## Goal of the exercise
Reproduce exactly, and only, the lines of the material below running from the line bearing "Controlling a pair" through the line bearing "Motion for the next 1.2". Leave any pictures out.

## Records
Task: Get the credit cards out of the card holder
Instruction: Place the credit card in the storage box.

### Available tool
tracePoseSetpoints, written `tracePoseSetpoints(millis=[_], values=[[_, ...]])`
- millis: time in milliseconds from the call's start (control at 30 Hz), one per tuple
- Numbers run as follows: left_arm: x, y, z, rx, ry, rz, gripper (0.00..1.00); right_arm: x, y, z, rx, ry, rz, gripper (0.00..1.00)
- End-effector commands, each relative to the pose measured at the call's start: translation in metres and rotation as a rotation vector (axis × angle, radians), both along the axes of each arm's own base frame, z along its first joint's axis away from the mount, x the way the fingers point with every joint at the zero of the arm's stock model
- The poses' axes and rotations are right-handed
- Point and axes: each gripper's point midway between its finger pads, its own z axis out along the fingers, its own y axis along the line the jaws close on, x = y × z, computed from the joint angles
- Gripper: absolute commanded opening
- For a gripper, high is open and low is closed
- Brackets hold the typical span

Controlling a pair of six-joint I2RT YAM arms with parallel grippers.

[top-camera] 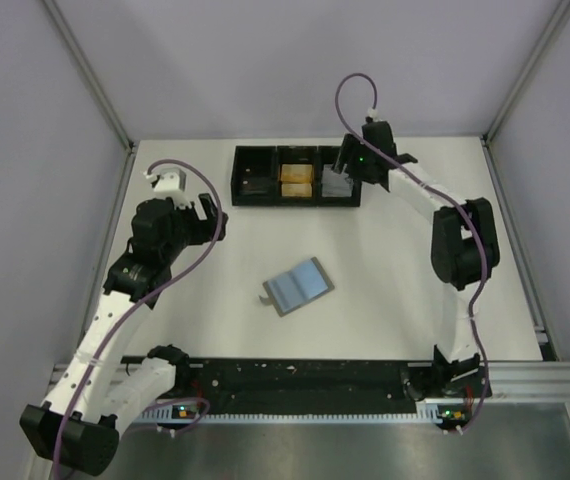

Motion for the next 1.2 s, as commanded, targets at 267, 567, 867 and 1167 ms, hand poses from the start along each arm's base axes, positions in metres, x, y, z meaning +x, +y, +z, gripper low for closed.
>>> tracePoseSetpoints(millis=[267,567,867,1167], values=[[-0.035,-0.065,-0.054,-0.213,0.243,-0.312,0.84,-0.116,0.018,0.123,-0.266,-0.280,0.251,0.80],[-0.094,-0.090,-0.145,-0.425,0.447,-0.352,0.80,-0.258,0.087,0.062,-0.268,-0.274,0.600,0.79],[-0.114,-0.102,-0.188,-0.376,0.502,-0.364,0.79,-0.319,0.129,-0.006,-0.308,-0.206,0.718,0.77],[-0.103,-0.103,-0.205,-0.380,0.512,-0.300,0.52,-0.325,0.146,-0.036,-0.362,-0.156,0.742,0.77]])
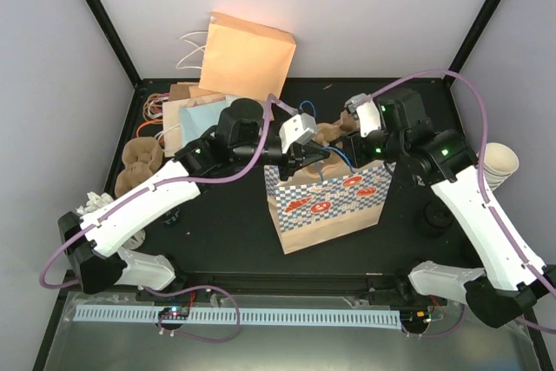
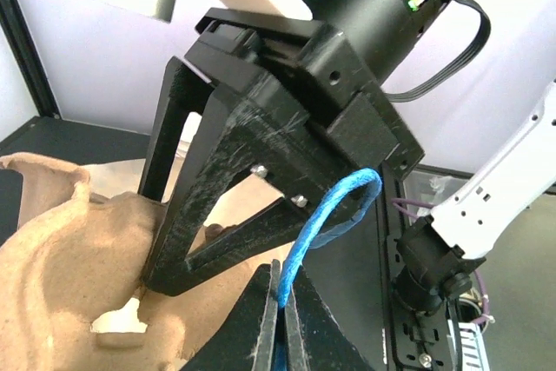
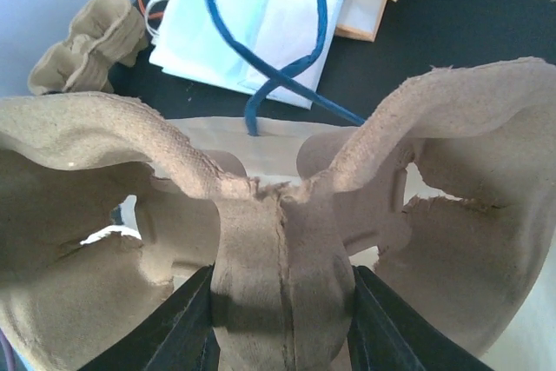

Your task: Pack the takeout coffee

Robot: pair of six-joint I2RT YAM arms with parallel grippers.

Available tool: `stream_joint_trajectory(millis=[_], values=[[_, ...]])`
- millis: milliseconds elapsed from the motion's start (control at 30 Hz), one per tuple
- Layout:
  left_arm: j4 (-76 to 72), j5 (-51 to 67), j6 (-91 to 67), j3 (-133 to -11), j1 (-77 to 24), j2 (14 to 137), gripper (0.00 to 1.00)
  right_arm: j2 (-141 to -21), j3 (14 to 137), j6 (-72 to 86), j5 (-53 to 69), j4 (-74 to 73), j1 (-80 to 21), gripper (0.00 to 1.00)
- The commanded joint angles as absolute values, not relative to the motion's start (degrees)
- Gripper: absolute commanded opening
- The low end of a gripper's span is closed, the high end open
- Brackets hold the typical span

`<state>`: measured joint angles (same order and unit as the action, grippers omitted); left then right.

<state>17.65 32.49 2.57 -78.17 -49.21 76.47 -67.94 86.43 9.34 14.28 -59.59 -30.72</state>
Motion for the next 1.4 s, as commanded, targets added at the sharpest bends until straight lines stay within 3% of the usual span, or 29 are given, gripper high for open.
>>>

## Solution for this task
Controlling a pair of six-joint I2RT YAM arms with parallel grippers.

[top-camera] 

Motion for the next 1.2 s, as commanded, targets at 267, 567, 867 and 1167 ms, hand poses from the start along each arm's base axes, positions in metres, x, y, z meaning +x, +y, +z, gripper low for closed.

That completes the answer.